Exercise: Whenever the string "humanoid" turns up in a line of the data below, copy that line.

Stored data entries:
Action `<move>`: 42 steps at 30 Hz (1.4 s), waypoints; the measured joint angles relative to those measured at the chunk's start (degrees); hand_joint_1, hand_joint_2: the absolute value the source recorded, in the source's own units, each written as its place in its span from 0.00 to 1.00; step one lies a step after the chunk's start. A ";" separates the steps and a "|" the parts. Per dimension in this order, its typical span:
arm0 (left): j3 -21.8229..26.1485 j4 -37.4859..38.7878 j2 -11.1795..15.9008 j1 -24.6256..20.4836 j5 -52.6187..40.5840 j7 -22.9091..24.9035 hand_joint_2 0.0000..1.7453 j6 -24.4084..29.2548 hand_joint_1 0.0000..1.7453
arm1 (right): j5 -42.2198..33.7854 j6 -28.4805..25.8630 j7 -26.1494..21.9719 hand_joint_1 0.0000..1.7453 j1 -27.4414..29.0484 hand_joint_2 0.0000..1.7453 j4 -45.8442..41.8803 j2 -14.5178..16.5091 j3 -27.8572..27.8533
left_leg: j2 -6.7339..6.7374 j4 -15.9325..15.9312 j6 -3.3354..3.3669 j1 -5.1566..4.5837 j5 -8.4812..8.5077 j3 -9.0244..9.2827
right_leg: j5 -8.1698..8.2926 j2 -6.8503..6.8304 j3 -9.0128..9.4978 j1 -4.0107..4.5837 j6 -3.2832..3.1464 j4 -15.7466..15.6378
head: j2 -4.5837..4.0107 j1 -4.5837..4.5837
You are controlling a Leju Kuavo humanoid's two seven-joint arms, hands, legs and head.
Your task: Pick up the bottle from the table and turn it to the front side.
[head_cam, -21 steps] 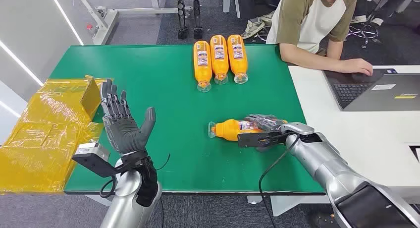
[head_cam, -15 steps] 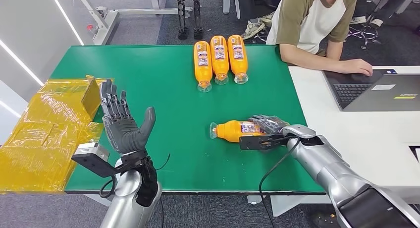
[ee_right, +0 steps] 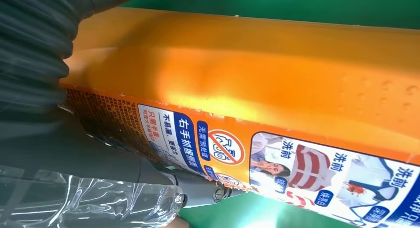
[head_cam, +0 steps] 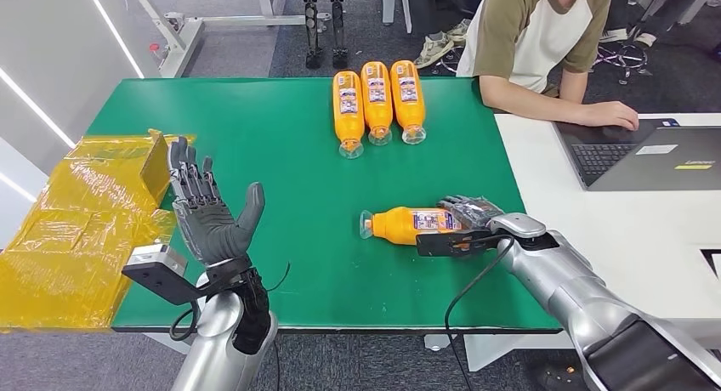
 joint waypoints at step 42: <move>0.78 8.52 -1.03 -2.45 1.83 0.00 1.00 -8.09 0.00 | -26.23 -52.07 -28.98 1.00 17.58 1.00 -15.04 18.95 -21.00 | 0.06 -0.04 -0.02 0.01 0.05 -0.27 | 0.01 0.05 -0.36 0.00 0.01 0.03 | -0.01 0.02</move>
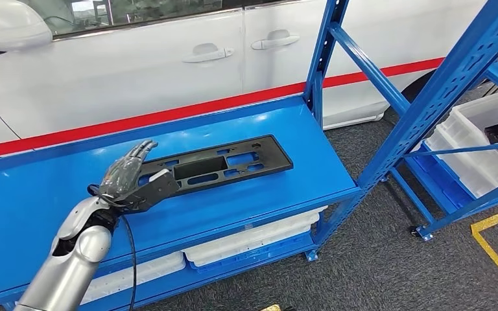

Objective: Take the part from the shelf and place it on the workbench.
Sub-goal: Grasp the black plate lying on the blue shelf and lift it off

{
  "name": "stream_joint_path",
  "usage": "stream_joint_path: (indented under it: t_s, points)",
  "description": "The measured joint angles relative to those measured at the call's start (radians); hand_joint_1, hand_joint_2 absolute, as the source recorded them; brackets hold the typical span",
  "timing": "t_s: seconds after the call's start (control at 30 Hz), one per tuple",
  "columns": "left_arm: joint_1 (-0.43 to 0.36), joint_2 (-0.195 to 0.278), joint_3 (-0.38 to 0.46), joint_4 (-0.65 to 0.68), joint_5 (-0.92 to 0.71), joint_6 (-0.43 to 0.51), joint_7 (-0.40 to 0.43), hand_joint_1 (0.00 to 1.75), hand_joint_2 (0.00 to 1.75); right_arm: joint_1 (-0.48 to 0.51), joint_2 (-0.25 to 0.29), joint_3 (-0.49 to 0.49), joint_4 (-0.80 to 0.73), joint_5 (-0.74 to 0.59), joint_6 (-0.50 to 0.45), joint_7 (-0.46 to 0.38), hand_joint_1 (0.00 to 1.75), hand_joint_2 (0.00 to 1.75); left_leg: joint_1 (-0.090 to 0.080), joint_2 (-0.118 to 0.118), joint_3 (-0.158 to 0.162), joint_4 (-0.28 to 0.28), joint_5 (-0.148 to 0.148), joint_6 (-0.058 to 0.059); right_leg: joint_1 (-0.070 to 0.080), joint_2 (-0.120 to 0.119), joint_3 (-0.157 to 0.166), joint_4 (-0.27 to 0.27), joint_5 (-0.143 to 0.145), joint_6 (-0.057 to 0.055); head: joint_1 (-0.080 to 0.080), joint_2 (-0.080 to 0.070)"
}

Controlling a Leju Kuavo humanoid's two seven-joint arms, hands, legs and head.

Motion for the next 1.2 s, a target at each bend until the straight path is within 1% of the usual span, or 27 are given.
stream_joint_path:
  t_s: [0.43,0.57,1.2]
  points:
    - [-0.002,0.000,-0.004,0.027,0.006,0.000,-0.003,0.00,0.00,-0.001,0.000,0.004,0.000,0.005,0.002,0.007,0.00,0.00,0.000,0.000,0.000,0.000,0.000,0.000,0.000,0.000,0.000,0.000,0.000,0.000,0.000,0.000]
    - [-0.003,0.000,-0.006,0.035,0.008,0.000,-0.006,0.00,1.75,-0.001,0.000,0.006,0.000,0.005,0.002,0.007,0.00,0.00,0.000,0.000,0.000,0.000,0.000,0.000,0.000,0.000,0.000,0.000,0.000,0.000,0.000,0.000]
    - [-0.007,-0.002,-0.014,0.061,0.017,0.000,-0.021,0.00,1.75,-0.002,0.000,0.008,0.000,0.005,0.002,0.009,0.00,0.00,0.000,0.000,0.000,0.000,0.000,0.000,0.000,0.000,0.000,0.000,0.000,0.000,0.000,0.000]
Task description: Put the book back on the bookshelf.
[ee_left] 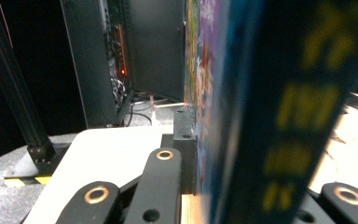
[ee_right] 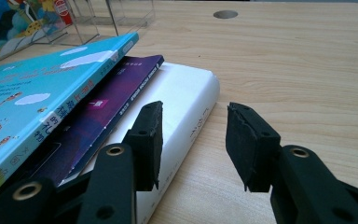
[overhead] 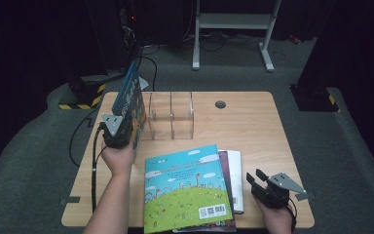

Written answer:
You are controlling a Leju Kuavo humanoid's two seven-joint arms, hands, legs and head.
Controlling a Leju Kuavo humanoid's two seven-joint arms, hands, legs and head.

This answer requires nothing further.